Aim of the exercise: Set the data down once more, in full and exactly.

Raw data:
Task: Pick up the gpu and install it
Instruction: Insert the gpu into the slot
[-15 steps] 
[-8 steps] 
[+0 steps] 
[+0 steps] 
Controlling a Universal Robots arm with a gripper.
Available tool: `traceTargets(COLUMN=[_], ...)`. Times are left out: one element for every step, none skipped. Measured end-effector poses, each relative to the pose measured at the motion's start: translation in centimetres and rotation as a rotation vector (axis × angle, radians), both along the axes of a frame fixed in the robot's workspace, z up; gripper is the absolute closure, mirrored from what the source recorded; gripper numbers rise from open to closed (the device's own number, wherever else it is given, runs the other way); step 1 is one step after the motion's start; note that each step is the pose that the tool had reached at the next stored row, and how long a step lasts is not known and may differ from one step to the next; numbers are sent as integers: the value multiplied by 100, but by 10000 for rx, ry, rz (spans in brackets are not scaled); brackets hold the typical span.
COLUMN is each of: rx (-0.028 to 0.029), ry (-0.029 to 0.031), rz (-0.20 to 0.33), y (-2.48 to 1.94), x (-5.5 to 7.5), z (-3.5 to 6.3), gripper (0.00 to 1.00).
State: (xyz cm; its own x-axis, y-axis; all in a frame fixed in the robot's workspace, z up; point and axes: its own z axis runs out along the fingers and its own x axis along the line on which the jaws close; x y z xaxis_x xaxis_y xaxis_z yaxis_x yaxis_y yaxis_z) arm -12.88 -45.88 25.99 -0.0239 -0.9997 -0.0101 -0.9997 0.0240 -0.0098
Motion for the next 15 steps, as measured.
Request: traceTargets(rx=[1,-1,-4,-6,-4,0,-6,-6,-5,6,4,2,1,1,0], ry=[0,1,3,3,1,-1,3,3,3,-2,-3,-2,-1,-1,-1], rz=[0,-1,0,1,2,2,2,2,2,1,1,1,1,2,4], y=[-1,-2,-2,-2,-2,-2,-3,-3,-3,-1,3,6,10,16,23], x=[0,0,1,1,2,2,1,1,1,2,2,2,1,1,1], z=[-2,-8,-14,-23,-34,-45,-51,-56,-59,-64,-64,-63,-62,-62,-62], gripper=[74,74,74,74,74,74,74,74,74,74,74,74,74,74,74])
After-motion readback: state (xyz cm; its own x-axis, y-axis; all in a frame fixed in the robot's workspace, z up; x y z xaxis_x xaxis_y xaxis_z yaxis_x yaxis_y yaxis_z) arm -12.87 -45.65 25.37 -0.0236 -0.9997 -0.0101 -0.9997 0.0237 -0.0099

Solution:
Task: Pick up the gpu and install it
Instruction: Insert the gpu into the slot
[-15 steps] 
[-8 steps] 
[+0 steps] 
[+0 steps] 
Controlling a Universal Robots arm with a gripper.
Available tool: `traceTargets(COLUMN=[_], ...)`. Times are left out: one element for every step, none skipped. Measured end-effector poses, each relative to the pose measured at the motion's start: translation in centimetres and rotation as a rotation vector (axis × angle, radians), both along the axes of a frame fixed in the robot's workspace, z up; gripper is the absolute closure, mirrored from what the source recorded; gripper numbers rise from open to closed (the device's own number, wherever else it is given, runs the other way); step 1 is one step after the motion's start; note that each step is the pose that the tool had reached at the next stored row, and how long a step lasts is not known and may differ from one step to the next; numbers are sent as integers: the value multiplied by 100, but by 10000 for rx, ry, rz (spans in brackets are not scaled); brackets hold the typical span.
COLUMN is each of: rx (-0.028 to 0.029), ry (-0.029 to 0.031), rz (-0.20 to 0.33), y (-2.48 to 1.94), x (-5.5 to 7.5), z (-3.5 to 6.3), gripper (0.00 to 1.00).
State: (xyz cm; its own x-axis, y-axis; all in a frame fixed in the robot's workspace, z up; point and axes: its own z axis runs out along the fingers and its own x axis along the line on which the jaws close; x y z xaxis_x xaxis_y xaxis_z yaxis_x yaxis_y yaxis_z) arm -12.88 -45.88 25.99 -0.0239 -0.9997 -0.0101 -0.9997 0.0240 -0.0098
Motion for the next 15 steps, as measured.
Request: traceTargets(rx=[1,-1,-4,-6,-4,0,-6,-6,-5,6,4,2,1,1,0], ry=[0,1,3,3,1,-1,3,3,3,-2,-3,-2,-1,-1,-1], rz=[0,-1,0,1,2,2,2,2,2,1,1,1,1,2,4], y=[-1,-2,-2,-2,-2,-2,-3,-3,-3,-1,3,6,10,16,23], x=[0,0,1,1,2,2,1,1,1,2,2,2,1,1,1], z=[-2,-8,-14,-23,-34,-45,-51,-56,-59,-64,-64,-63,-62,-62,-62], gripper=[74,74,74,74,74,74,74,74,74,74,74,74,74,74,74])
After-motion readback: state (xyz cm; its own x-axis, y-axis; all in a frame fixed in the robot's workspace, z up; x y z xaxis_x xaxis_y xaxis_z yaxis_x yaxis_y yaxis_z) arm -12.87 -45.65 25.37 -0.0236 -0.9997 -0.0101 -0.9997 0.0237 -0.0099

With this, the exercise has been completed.